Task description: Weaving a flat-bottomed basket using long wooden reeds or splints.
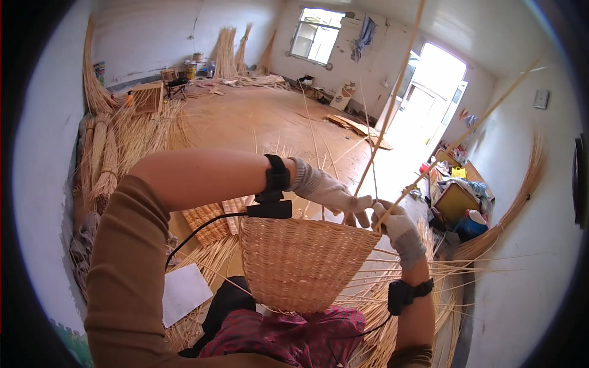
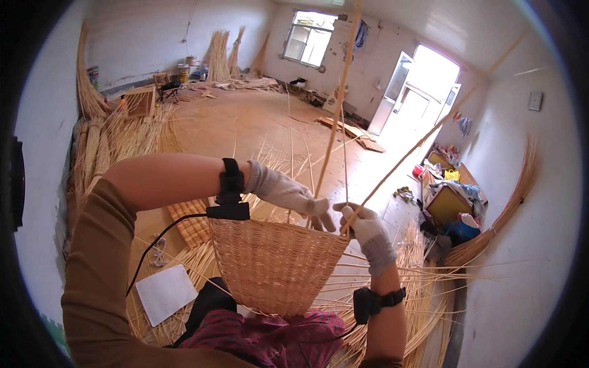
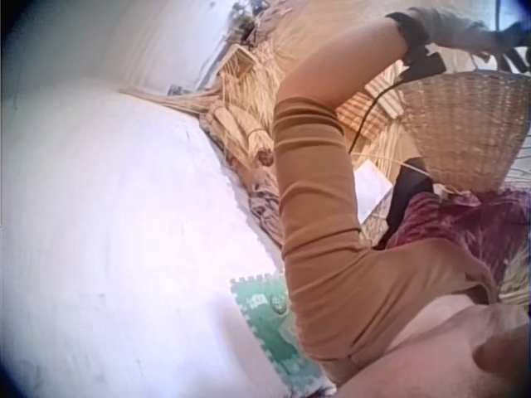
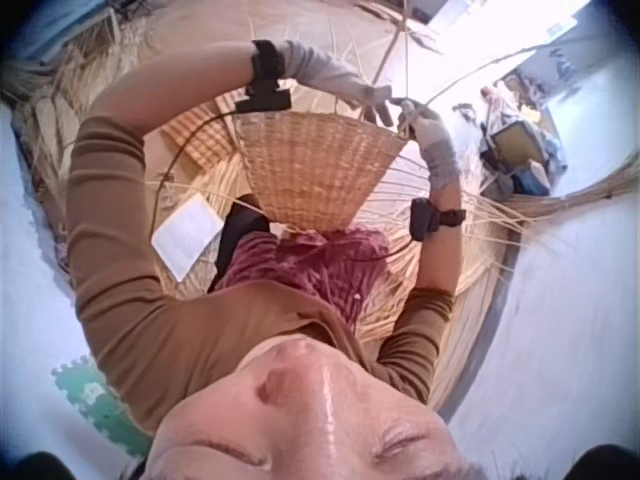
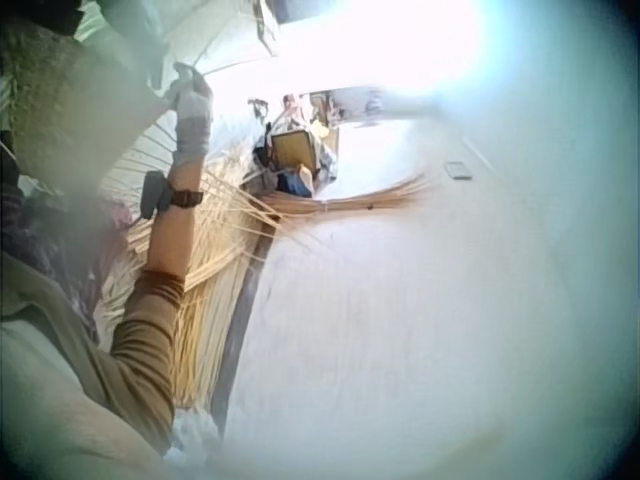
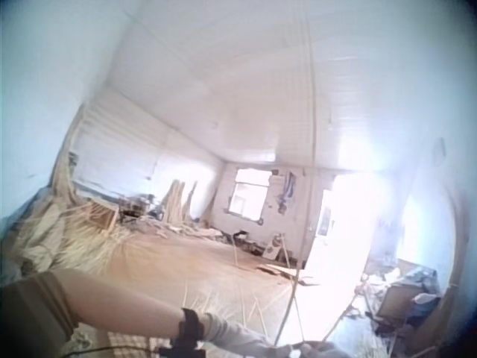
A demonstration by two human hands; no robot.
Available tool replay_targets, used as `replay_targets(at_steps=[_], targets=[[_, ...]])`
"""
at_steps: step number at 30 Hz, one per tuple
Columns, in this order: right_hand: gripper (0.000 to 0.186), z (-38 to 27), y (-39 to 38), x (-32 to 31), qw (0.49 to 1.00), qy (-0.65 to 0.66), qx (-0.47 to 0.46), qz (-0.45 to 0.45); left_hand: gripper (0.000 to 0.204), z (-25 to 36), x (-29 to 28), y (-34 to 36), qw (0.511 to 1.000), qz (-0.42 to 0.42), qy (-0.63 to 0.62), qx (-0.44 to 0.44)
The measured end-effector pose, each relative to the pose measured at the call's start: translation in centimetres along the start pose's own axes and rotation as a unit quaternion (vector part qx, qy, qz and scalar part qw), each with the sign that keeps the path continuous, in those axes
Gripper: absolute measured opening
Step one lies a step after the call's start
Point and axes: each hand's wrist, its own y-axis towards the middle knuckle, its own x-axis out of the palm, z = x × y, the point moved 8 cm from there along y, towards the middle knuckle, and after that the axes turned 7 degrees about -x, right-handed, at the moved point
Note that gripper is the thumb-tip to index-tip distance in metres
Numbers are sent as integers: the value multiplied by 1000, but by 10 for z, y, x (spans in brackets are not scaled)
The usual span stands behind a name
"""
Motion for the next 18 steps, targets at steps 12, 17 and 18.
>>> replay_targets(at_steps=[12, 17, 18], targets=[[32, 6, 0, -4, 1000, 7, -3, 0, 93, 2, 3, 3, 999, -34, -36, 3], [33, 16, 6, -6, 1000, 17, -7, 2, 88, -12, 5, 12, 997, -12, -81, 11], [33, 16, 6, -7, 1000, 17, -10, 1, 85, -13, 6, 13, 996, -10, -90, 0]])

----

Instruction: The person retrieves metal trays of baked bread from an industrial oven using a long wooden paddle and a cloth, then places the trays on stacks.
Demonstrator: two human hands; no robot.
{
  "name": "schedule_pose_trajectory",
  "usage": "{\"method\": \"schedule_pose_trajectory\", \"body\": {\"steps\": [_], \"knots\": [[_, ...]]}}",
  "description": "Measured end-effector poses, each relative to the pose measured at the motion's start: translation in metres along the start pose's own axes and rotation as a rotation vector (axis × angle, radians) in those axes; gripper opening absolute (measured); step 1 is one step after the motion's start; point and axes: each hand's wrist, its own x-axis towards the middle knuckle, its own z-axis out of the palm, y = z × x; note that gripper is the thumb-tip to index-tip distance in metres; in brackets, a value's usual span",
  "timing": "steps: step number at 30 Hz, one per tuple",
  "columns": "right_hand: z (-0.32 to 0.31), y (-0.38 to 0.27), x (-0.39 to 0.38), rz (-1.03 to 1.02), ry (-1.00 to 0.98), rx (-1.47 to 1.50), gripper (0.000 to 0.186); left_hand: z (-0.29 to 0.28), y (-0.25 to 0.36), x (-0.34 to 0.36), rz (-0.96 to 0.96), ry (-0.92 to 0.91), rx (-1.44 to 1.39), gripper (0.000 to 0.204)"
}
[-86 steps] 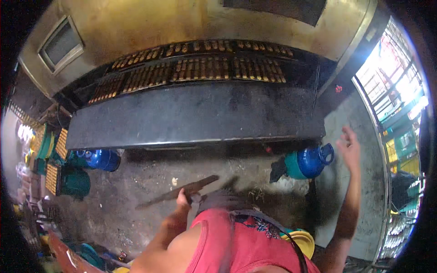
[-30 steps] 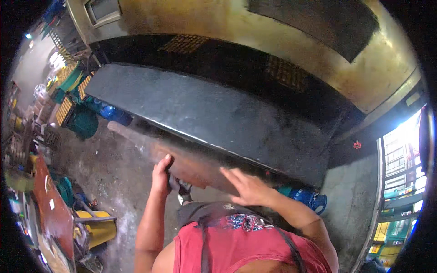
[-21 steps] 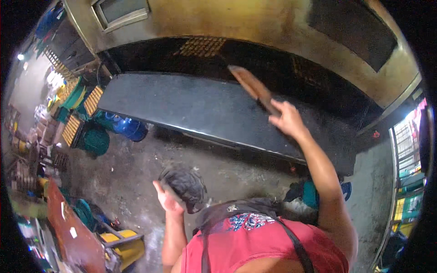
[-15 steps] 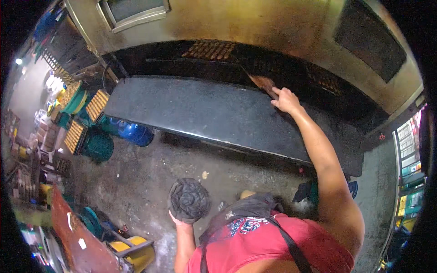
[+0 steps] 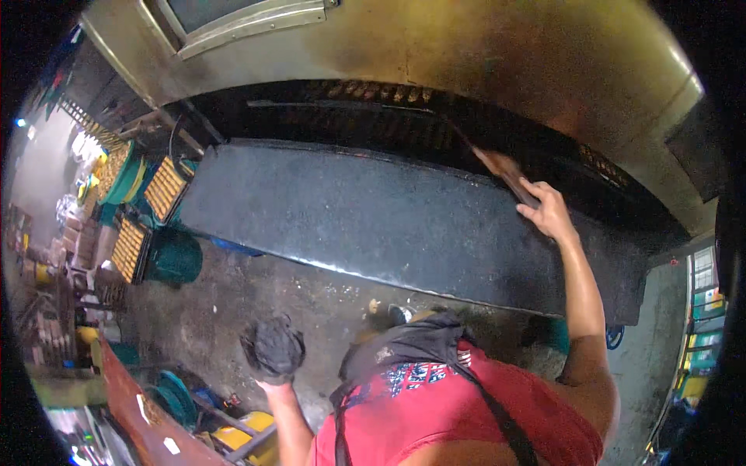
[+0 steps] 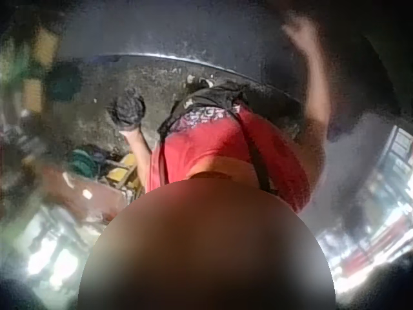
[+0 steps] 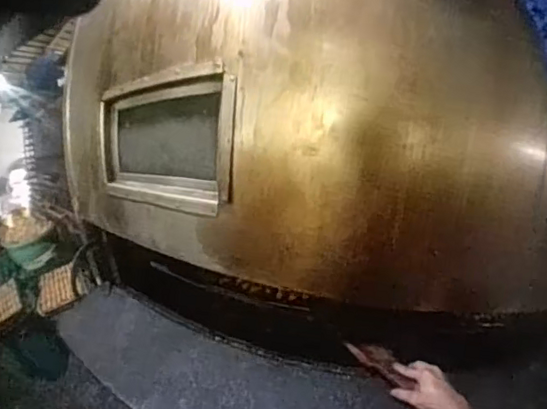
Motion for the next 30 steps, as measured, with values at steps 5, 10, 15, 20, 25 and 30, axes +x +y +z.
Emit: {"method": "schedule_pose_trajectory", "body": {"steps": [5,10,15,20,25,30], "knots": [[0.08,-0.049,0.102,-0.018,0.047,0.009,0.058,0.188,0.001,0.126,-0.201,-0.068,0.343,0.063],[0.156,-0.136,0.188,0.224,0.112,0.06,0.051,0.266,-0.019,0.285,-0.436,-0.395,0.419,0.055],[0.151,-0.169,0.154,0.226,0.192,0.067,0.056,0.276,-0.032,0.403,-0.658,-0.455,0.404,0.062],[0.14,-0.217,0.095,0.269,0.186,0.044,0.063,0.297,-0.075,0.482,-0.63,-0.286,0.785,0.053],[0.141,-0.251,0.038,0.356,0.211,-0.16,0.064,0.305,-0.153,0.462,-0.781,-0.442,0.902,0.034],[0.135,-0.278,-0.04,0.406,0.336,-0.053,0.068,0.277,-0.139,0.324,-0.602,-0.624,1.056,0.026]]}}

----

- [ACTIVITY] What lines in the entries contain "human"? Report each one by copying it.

- [ANSWER SPACE]
A demonstration by two human hands; no robot.
Demonstrator: two human hands; no robot.

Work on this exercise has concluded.